Any coil that is suddenly de-energized will make a fly-back reverse voltage spike as its magnetic flux collapses. The flyback voltage can be estimated as follows:

  • \$V_{ind} = L_{ind}\frac{dI} {dt}\$

A typical switch turning off a coil will result in a near-instant \$dt\$, resulting in a good-sized spike even for a smallish, low-current relay.

Let's work an example. This 5V relay: https://www.farnell.com/datasheets/16770.pdf

  • L = 65mH
  • Coil resistance (current @5V) = 130 ohms (38.5mA)

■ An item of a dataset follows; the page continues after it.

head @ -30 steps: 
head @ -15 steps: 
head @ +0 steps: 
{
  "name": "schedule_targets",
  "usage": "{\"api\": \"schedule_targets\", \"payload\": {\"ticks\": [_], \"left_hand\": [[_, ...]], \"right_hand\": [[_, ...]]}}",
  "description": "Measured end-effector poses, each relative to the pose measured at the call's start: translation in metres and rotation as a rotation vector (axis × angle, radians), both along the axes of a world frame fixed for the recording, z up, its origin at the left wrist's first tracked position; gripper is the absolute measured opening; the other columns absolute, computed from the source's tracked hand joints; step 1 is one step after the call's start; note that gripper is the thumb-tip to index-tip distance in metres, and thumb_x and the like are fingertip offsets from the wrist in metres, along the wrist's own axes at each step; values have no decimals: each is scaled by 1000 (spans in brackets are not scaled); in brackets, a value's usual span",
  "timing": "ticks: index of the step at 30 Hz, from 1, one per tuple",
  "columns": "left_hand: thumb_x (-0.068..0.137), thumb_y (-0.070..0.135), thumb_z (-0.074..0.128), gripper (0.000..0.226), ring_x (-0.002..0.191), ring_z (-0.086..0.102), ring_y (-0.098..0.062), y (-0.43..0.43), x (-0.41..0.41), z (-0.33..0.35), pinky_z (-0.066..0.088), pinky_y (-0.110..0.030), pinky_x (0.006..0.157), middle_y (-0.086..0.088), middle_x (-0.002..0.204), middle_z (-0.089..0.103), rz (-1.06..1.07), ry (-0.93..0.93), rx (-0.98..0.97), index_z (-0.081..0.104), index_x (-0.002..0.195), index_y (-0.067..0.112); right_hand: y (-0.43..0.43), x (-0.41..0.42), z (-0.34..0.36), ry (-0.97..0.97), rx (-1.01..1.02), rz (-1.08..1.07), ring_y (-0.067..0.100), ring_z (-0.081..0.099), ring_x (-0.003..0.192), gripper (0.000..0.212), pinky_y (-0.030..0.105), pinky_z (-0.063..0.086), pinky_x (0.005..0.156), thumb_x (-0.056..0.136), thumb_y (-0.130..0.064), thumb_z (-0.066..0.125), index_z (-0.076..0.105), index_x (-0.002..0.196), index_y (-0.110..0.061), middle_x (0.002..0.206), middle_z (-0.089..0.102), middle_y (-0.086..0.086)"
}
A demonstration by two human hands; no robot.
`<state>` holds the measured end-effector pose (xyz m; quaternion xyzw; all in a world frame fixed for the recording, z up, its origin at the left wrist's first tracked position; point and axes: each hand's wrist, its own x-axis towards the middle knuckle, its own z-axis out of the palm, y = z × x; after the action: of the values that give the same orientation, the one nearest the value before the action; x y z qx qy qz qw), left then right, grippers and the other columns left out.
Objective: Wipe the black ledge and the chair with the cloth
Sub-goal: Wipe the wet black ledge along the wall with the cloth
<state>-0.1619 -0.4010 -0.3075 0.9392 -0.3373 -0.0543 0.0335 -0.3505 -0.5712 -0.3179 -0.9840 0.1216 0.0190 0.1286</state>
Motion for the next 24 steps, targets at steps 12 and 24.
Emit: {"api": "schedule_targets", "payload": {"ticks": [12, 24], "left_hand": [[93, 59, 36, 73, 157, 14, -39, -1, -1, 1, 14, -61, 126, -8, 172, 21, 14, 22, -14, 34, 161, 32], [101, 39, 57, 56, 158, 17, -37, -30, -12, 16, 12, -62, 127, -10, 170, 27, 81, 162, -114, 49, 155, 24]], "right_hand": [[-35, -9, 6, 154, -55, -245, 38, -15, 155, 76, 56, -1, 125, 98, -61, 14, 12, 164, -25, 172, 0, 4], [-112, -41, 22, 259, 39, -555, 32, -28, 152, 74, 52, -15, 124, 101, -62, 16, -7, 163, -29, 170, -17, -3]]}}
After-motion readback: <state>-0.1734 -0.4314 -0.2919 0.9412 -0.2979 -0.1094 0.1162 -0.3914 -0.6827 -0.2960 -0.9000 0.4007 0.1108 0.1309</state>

So now we chop the current from 38.5mA to nothing (\$dI\$) in 1ms (\$dt\$):

  • V = 65mH * -38.5mA/1ms = -38.4V

Note that at 1ms I'm being generous with \$dt\$ here. It would be on the order of microseconds, which could result in hundreds, if not thousands of volts at the coil - well above what your switching components can stand (FET, BJT, etc.) Even switch contacts, such as from a push button or another relay, can be damaged by flyback-induced arcing and eventually fail, not to mention the spike making its way back to the power supply and nerfing other parts of your system.

(Flyback diodes. Cheap insurance.)

If your coil drive voltage is AC, a diode won't work. You can use an RC snubber, back-to-back Zener diodes, or a purpose-built device called a TVS (transient voltage suppressor).

Regardless of type of spike-catcher you use, the best placement for the suppressor is right at the coil itself to get maximum effectiveness.

As for your proposed circuit, the first relay certainly needs a diode. The second relay probably isn't an issue as the current should have decayed to zero by the time the contacts swing. However, tf that time is short (say, if the relay contacts or the switch chatters) you could still have a problem.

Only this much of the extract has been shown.